POLQM’s 2024 Laboratory Quality Management (LQM) and Antimicrobial Susceptibility Testing (AST) courses have officially begun! We are pleased to announce that we have record high attendance this year, and hope all our participants will learn from and enjoy these courses.
If you were hoping to join either course, unfortunately registration is now closed. We expect to open registration for 2025 this coming October, and will announce updates in our newsletter.
The Laboratory Quality Management course is intended for anyone who works with or in a clinical or research laboratory and handles quality management issues. While the course addresses a need for Laboratory Quality Managers (laid out in ISO15189:2022 ‘Medical Laboratories – Particular Requirements for Quality and Competence’), the course is generally applicable to technologists, physicians, administrators, and other laboratory professionals. The course runs for 22 weeks, is fully online, and has been accredited by the University of British Columbia’s Continuing Professional Development program, as well as the Canadian Society for Medical Laboratory Science, the Royal College of Physicians and Surgeons of Canada Continuing Education (MOC), and the American Society for Clinical Pathology. Participants completing the course will receive a certificate enabling them to receive continuing education credits from those organizations. The course has attracted students from all over the world including Botswana, Cambodia, China, England, Egypt, France, India, Lebanon, Mongolia, Oman, Saudi Aradia, St. Maarten, the United States of America, and – of course – Canada.
Although completely online, the course features online discussions and assignments that foster communication between participants.

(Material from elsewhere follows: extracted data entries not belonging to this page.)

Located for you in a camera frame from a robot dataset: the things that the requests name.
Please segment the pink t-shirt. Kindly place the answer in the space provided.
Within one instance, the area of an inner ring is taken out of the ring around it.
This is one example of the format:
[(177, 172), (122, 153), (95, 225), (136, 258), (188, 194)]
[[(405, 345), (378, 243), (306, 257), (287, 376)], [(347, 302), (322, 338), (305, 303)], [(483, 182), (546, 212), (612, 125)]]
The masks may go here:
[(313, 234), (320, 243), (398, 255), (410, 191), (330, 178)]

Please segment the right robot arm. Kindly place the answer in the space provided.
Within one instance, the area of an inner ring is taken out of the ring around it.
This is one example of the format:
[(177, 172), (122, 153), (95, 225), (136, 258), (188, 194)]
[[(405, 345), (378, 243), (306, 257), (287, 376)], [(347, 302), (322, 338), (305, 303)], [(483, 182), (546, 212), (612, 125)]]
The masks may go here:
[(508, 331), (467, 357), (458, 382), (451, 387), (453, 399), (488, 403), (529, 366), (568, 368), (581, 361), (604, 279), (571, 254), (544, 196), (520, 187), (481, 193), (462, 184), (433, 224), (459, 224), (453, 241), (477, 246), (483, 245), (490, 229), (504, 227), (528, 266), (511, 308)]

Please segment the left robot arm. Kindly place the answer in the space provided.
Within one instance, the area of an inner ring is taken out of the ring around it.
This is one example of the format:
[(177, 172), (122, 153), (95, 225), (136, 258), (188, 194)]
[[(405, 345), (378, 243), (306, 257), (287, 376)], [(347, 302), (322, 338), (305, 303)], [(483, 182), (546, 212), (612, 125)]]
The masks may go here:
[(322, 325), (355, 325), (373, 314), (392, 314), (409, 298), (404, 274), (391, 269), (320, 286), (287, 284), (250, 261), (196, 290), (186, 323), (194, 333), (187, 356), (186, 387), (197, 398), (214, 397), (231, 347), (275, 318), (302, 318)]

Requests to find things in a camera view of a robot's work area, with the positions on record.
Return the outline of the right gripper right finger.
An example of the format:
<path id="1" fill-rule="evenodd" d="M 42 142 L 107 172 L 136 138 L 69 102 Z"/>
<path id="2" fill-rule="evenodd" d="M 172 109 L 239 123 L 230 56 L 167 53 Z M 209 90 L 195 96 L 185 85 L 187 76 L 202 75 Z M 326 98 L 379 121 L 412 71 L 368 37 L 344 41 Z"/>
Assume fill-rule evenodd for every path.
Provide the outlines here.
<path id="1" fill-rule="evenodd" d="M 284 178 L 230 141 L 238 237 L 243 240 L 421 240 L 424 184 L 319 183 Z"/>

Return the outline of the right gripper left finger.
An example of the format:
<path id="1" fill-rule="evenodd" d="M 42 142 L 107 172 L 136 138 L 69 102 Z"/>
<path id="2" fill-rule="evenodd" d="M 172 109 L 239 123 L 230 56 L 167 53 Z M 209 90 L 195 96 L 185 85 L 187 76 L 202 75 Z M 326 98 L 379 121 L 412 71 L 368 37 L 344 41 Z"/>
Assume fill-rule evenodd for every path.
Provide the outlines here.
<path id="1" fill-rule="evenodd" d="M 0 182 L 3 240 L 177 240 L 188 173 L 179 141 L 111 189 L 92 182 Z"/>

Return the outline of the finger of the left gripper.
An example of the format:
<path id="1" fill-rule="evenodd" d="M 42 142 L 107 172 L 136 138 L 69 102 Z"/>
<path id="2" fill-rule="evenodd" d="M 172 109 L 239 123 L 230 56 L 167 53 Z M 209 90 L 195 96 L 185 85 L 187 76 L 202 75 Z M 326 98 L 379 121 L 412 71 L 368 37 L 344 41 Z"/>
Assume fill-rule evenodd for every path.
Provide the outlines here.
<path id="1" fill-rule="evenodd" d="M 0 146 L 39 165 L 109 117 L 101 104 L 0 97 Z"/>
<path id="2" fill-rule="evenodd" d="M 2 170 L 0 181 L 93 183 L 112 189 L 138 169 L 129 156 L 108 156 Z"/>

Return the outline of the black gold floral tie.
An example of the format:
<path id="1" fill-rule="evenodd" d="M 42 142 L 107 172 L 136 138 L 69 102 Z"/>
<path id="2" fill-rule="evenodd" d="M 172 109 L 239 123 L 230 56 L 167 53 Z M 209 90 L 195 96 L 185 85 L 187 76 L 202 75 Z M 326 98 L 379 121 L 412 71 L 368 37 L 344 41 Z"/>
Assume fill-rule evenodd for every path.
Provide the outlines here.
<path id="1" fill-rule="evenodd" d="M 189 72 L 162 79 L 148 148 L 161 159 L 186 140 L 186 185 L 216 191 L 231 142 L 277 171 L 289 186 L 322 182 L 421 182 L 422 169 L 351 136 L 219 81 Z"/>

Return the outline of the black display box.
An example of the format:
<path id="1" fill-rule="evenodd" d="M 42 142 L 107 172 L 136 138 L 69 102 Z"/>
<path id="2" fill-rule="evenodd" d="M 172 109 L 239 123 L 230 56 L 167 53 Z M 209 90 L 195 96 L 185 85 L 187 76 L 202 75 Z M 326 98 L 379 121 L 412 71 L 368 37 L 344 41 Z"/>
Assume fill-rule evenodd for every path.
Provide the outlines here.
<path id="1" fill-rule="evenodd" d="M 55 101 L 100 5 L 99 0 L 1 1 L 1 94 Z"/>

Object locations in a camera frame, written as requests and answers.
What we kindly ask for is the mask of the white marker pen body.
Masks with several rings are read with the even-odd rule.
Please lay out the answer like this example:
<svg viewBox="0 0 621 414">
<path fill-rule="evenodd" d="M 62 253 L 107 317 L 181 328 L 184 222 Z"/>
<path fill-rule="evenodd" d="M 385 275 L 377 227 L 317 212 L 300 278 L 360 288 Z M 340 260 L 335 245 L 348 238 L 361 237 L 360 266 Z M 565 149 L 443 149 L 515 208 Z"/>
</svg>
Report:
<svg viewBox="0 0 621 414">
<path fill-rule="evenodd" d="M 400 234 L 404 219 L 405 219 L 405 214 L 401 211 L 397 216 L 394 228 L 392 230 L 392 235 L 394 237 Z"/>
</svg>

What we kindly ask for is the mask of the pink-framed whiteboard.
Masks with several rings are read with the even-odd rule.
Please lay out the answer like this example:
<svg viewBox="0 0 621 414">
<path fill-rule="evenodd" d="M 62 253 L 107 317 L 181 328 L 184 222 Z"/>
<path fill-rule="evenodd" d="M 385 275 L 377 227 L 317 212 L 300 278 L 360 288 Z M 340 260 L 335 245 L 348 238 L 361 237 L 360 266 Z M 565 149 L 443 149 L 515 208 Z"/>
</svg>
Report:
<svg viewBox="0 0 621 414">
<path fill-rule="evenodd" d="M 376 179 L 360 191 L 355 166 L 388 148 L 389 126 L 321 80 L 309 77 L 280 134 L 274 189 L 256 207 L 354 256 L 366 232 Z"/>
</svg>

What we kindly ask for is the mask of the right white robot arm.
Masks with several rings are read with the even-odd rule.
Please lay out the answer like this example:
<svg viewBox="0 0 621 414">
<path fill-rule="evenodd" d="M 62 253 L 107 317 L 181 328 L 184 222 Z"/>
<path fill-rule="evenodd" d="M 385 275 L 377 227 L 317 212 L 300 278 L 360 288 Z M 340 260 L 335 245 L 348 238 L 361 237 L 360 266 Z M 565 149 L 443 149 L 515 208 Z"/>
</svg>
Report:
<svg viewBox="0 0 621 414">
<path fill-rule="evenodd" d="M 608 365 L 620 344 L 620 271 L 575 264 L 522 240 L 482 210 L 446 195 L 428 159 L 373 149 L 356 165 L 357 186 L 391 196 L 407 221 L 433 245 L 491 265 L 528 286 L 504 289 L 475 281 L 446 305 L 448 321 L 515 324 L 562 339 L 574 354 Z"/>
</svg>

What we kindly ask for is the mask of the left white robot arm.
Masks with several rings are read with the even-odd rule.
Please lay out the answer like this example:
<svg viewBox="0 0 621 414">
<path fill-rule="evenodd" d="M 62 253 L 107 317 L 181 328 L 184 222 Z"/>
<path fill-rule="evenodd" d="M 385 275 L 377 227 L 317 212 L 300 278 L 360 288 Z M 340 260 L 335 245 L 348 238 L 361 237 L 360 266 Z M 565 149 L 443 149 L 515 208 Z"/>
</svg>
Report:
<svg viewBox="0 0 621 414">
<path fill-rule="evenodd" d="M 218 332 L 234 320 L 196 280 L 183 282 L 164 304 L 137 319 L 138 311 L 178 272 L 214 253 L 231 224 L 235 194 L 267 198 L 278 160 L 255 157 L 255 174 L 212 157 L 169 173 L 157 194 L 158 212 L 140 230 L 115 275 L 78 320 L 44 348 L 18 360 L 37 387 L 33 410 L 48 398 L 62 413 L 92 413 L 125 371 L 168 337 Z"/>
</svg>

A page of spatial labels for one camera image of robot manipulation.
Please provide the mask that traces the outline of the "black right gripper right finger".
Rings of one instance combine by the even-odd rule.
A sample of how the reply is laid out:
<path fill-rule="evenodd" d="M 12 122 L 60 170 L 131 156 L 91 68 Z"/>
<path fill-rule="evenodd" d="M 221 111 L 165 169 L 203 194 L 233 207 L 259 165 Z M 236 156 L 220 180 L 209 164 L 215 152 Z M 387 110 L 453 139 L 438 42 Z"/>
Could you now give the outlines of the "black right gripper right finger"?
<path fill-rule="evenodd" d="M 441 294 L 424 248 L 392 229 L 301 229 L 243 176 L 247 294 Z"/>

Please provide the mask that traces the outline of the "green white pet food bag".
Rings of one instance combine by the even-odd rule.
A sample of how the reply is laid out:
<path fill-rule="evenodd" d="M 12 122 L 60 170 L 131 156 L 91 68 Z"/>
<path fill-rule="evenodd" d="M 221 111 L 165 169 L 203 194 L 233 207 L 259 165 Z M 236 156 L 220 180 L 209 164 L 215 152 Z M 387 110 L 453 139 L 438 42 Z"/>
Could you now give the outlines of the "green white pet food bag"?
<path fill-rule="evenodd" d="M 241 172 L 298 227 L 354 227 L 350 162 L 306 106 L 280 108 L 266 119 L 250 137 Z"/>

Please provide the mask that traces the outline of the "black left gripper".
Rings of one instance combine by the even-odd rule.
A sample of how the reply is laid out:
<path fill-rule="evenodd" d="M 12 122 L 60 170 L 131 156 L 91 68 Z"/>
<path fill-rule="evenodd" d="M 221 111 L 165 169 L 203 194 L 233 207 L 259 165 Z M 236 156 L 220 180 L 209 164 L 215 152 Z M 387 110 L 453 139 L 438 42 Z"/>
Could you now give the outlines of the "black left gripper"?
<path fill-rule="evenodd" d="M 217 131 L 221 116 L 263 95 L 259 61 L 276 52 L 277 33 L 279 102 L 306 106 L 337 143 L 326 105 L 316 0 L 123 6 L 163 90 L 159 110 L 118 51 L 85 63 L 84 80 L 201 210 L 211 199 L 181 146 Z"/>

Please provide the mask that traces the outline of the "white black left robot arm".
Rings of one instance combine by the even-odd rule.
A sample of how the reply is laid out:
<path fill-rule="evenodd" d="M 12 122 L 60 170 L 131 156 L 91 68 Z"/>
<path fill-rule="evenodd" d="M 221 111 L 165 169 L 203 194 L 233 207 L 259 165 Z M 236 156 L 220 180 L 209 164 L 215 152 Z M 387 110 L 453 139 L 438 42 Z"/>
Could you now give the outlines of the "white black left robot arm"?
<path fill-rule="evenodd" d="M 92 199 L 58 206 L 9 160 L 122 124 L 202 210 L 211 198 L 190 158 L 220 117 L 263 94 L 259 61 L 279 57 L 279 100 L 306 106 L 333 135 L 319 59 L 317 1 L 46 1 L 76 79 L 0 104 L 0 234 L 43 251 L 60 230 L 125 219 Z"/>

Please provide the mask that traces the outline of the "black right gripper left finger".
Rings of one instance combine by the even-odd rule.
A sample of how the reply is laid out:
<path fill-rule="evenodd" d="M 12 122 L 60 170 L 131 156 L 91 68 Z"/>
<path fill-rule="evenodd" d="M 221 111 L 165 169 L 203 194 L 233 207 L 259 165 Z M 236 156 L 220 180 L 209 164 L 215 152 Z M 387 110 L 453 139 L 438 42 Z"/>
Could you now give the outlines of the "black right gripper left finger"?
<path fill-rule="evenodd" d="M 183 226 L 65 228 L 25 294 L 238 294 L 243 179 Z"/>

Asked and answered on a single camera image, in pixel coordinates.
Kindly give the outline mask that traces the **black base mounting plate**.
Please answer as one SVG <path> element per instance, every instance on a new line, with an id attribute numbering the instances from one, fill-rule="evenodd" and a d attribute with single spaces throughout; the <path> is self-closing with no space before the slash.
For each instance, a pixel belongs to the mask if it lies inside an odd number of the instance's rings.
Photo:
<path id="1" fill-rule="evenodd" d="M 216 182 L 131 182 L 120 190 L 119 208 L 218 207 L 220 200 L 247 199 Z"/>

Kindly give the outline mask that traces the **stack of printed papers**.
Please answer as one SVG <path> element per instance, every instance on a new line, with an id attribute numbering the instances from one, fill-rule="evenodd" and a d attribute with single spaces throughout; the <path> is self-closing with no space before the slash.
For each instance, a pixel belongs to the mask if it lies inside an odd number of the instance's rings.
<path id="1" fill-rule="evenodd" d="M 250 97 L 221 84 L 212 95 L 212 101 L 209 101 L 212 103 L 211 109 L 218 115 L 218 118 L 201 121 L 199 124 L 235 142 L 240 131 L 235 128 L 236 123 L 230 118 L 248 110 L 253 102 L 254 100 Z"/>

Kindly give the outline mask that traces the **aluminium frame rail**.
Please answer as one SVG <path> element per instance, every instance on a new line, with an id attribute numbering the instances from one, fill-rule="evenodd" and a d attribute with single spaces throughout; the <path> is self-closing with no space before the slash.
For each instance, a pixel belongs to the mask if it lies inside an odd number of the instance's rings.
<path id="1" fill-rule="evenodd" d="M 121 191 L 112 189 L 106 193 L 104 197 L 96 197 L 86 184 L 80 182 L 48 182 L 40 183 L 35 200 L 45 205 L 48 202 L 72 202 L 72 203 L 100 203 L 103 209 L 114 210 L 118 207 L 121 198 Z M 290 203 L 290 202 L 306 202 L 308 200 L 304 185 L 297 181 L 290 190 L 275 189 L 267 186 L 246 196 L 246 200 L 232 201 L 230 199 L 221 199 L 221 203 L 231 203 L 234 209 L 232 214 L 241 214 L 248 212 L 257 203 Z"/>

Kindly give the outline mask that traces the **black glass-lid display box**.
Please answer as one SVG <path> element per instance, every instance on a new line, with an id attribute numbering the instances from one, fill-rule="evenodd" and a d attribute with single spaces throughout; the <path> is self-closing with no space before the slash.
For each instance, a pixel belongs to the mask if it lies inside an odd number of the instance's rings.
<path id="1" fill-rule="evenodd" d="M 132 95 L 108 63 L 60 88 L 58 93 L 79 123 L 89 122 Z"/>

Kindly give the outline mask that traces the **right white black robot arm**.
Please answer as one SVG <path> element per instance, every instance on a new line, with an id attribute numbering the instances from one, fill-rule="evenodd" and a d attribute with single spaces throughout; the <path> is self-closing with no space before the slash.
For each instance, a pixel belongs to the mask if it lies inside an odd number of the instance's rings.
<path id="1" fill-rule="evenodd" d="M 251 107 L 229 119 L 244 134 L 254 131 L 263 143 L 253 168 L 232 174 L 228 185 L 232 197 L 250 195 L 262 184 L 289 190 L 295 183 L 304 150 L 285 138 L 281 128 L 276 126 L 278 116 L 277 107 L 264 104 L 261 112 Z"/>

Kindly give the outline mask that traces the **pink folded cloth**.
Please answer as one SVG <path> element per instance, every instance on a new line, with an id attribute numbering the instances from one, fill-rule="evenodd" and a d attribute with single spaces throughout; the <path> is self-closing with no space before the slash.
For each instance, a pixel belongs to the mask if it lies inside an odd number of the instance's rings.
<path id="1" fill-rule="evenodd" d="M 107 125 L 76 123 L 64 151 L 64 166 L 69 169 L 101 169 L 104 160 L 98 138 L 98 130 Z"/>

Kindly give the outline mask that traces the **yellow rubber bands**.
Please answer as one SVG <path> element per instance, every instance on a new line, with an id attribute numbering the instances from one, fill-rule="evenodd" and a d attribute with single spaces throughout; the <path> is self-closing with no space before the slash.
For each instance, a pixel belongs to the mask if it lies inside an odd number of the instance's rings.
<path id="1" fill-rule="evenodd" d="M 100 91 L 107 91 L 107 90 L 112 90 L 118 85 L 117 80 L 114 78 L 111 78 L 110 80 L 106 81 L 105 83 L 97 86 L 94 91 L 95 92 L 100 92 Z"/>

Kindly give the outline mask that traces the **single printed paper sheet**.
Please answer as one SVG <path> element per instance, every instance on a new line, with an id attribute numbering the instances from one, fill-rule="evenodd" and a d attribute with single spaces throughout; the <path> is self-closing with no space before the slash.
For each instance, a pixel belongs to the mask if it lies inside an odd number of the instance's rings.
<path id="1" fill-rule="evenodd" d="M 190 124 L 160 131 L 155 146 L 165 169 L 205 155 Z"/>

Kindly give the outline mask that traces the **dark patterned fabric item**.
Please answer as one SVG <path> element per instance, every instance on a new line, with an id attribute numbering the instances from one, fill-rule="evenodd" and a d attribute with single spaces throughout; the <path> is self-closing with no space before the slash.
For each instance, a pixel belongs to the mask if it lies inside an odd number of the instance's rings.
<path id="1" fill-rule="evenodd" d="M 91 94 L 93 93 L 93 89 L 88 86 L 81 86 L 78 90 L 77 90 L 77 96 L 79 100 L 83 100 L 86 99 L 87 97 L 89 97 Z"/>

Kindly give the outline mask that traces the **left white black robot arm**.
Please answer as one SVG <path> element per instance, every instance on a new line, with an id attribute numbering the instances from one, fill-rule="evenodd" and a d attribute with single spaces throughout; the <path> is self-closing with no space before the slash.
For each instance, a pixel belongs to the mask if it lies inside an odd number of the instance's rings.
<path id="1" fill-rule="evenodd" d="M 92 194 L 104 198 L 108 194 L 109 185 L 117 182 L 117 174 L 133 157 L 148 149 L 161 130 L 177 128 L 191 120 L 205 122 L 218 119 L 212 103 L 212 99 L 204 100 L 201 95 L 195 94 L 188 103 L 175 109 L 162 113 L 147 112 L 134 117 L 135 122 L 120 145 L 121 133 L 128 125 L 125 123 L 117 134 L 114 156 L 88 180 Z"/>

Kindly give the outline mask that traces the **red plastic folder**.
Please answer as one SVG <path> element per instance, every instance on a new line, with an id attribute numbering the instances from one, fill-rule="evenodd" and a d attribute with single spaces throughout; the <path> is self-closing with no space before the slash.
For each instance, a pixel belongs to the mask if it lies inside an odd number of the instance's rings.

More information on the LQM course is available here: https://polqm.med.ubc.ca/course-description/
The Antimicrobial Susceptibility Testing and Interpretation course covers collecting, testing, identifying, and reporting antimicrobial susceptibility. Topics covered include understanding breakpoints, interpretive categories, and international standards and guidelines, biological mechanisms of action in antimicrobial susceptibility, selection of effective antimicrobials based on laboratory information, and much more. The course lasts 12 weeks, and is intended for those with a foundational knowledge of microbiology. Course videos are released weekly, and include prompts for online discussions with faculty leads and subject matter experts that prompt discussion with experts and classmates. The course is designed to accommodate students in any time zone, and is eligible for UBC CPD and CSMLS credits.